City in and county seat of Schleicher County, Texas, United States

Eldorado (/ˌɛl dəˈrɑːdoʊ/EL-də-RAH-doh, /-ˈreɪdoʊ/ -RAY-doh) is the only city in and the county seat of Schleicher County, Texas, United States. The population was 1,574 at the 2020 census. Eldorado is located on U.S. Highway 277, some 21 mi north of Sonora and 43 mi south of San Angelo, Texas.

==Geography==
Eldorado is located at (30.860746, −100.598329).

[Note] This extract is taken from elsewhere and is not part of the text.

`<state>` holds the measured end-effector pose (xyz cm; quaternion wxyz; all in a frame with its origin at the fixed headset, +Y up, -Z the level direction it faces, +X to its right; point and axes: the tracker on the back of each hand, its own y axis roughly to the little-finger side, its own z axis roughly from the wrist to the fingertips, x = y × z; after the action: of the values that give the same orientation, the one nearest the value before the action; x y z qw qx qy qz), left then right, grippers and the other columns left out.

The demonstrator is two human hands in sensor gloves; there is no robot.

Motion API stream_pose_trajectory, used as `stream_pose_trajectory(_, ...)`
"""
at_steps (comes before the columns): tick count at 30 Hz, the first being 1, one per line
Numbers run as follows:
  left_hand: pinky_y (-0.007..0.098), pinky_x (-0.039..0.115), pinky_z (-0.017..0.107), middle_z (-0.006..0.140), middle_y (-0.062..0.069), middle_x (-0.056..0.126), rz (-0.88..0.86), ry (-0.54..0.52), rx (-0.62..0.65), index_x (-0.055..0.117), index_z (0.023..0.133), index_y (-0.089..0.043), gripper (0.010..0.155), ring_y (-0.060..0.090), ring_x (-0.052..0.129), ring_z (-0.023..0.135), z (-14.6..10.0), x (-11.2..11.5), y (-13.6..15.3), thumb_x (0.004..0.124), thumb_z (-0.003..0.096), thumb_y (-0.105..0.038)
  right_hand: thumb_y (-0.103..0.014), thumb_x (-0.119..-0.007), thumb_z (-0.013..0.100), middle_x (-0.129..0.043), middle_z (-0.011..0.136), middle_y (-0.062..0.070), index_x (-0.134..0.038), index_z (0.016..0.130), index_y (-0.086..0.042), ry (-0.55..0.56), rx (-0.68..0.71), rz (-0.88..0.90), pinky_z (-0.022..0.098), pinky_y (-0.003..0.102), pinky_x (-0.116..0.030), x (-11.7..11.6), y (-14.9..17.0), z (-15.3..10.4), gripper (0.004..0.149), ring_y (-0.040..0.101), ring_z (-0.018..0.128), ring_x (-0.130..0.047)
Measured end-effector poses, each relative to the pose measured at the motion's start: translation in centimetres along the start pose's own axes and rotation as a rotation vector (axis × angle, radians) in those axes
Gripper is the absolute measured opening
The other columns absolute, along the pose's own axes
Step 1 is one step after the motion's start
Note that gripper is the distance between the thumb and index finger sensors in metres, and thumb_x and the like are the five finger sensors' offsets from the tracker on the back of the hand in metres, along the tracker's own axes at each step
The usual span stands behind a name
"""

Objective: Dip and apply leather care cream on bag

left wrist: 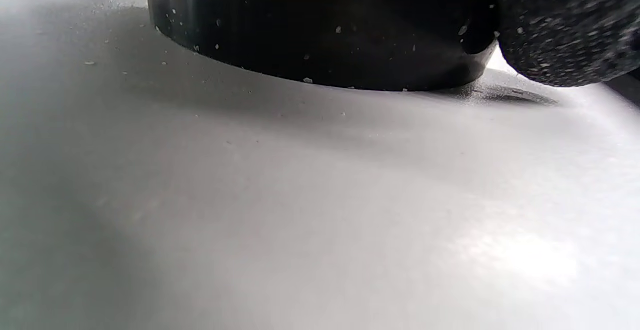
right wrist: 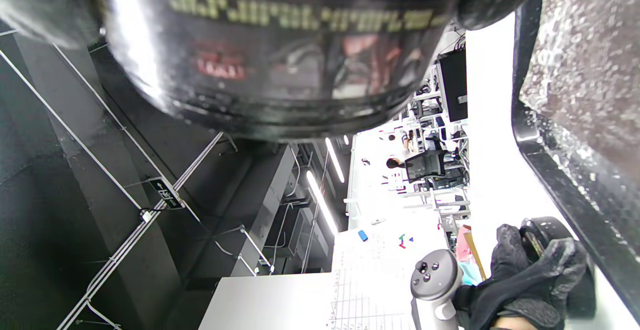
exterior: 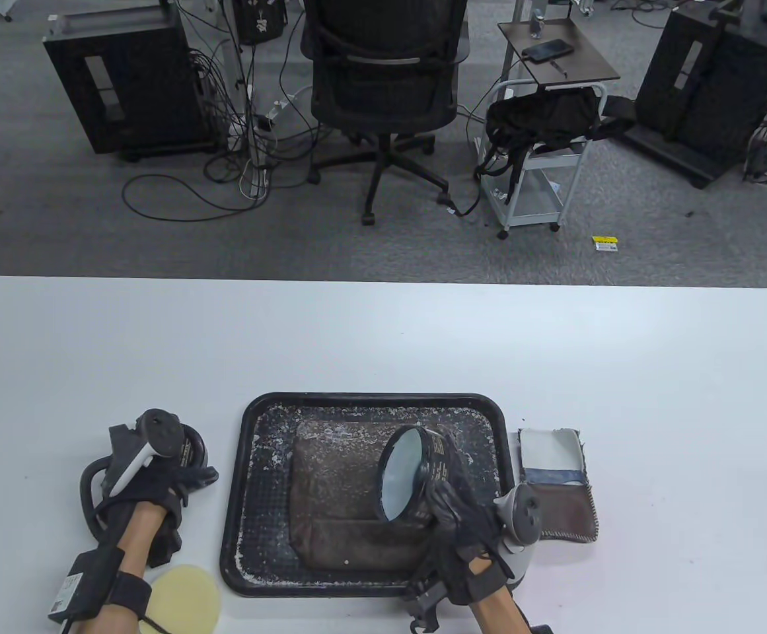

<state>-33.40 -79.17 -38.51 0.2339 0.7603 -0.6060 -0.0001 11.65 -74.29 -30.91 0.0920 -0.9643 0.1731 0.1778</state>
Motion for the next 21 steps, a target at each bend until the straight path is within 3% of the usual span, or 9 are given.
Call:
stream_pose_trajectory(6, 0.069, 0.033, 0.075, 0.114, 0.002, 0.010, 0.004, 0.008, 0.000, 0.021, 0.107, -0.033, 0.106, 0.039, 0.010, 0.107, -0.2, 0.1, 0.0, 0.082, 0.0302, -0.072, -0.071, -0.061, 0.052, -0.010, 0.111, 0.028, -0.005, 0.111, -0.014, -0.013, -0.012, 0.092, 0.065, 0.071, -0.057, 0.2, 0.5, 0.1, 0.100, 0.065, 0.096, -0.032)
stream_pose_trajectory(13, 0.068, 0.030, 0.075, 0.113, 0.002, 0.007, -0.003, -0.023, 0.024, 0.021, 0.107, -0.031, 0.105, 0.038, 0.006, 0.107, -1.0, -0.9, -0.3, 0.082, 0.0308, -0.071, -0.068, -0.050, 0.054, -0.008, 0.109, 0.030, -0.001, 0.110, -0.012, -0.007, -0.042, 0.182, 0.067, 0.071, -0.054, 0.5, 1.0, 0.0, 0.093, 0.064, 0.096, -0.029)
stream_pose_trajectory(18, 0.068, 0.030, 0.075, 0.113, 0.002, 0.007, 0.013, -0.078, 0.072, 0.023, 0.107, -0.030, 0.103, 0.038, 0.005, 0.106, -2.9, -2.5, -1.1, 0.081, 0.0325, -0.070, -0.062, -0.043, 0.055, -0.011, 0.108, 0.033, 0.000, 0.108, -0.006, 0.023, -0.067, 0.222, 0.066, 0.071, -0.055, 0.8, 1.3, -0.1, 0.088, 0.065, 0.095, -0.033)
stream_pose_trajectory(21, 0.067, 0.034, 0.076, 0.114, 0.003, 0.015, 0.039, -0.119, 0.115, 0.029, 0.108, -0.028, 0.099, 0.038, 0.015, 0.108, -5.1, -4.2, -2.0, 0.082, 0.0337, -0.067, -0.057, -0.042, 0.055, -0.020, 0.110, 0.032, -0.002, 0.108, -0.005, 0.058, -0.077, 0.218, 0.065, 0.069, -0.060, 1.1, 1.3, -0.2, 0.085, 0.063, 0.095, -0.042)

According to the United States Census Bureau, the city has a total area of 1.4 square miles (3.6 km^{2}), all land.

===Climate===

Climate data for Eldorado, Texas (1991–2020)
| Month | Jan | Feb | Mar | Apr | May | Jun | Jul | Aug | Sep | Oct | Nov | Dec | Year |
| Mean daily maximum °F (°C) | 57.7 (14.3) | 62.6 (17.0) | 70.0 (21.1) | 78.1 (25.6) | 84.8 (29.3) | 90.6 (32.6) | 92.7 (33.7) | 93.1 (33.9) | 86.4 (30.2) | 77.7 (25.4) | 66.1 (18.9) | 59.4 (15.2) | 76.6 (24.8) |
| Daily mean °F (°C) | 44.9 (7.2) | 49.2 (9.6) | 56.3 (13.5) | 64.1 (17.8) | 72.0 (22.2) | 78.3 (25.7) | 80.5 (26.9) | 80.6 (27.0) | 74.3 (23.5) | 65.0 (18.3) | 53.8 (12.1) | 46.7 (8.2) | 63.8 (17.7) |
| Mean daily minimum °F (°C) | 32.2 (0.1) | 35.8 (2.1) | 42.6 (5.9) | 50.1 (10.1) | 59.2 (15.1) | 66.1 (18.9) | 68.3 (20.2) | 68.1 (20.1) | 62.2 (16.8) | 52.3 (11.3) | 41.4 (5.2) | 34.1 (1.2) | 51.0 (10.6) |
| Average precipitation inches (mm) | 0.84 (21) | 1.14 (29) | 1.43 (36) | 1.49 (38) | 2.89 (73) | 2.15 (55) | 1.74 (44) | 2.56 (65) | 2.56 (65) | 2.76 (70) | 1.23 (31) | 1.11 (28) | 21.9 (555) |
| Average snowfall inches (cm) | 0.6 (1.5) | 0.3 (0.76) | 0.0 (0.0) | 0.0 (0.0) | 0.0 (0.0) | 0.0 (0.0) | 0.0 (0.0) | 0.0 (0.0) | 0.0 (0.0) | 0.0 (0.0) | 0.0 (0.0) | 0.2 (0.51) | 1.1 (2.77) |
Source: NOAA

==Demographics==
===2020 census===

As of the 2020 census, Eldorado had a population of 1,574 people living in 631 households.

The median age was 39.5 years; 26.4% of the residents under 18 and 19.0% were 65 or older. For every 100 females, there were 98.2 males, and for every 100 females 18 and over, there were 93.6 males.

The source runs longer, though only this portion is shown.